§ **What the exercise asks**
Starting at the top of the listing, extract every line up to and including the one with "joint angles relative". Pictures stay out of the copy.

§ **Input data**
***

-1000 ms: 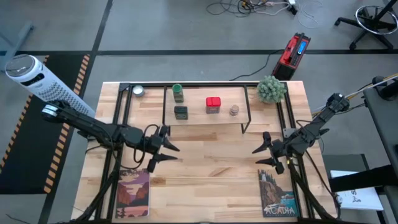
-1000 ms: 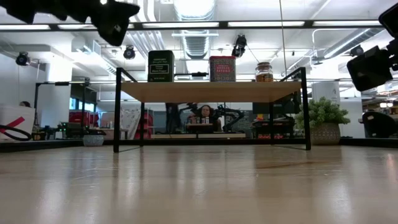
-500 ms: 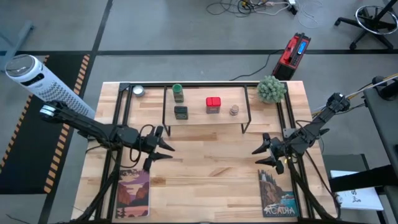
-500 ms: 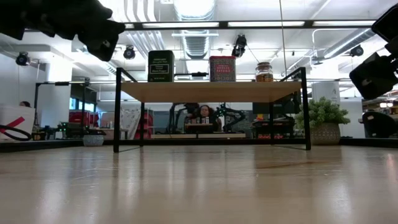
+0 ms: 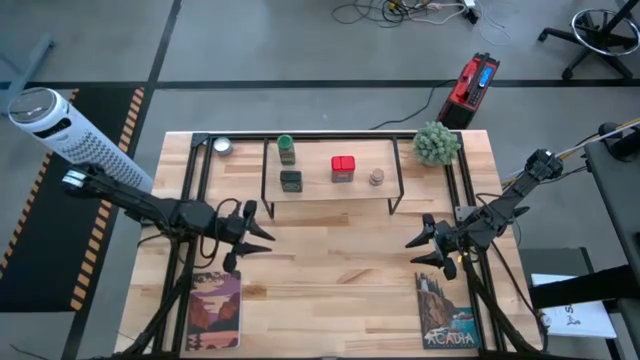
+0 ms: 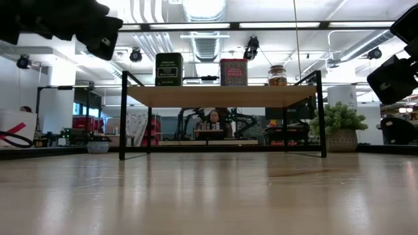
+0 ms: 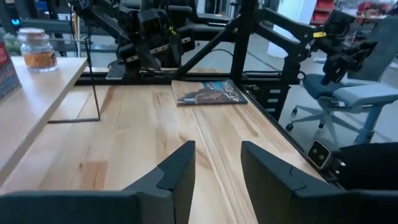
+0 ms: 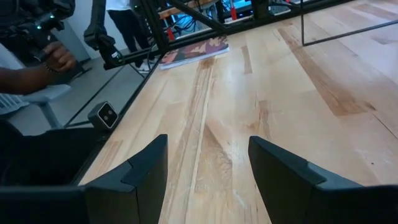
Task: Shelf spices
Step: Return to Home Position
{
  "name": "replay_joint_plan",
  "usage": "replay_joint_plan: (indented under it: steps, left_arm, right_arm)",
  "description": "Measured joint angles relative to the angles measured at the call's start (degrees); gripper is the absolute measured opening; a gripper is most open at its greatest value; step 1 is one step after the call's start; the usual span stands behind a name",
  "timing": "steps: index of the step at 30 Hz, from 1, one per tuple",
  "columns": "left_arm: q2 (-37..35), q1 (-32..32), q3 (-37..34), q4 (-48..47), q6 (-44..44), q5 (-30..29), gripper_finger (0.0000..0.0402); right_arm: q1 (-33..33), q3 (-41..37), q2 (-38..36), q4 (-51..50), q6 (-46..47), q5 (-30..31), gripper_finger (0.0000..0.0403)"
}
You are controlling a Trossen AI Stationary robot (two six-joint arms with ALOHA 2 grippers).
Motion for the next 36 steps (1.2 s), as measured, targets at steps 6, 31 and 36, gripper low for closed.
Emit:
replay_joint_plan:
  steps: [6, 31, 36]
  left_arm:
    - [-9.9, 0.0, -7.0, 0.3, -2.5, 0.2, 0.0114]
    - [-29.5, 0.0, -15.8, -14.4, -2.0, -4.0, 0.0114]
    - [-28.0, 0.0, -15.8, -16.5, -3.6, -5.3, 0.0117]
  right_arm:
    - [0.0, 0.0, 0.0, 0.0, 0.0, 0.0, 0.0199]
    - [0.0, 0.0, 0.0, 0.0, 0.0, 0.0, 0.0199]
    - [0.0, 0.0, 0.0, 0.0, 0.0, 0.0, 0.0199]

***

§ **Result of the task**
-1000 ms: 
-1000 ms: 
-500 ms: 
-500 ms: 
+0 ms: 
+0 ms: 
+0 ms: 
+0 ms: 
Task: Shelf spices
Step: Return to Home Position
{
  "name": "replay_joint_plan",
  "usage": "replay_joint_plan: (indented under it: steps, left_arm, right_arm)",
  "description": "Measured joint angles relative to the angles measured at the call's start (degrees); gripper is the absolute measured opening; a gripper is most open at its greatest value; step 1 is one step after the call's start; the usual span stands behind a name",

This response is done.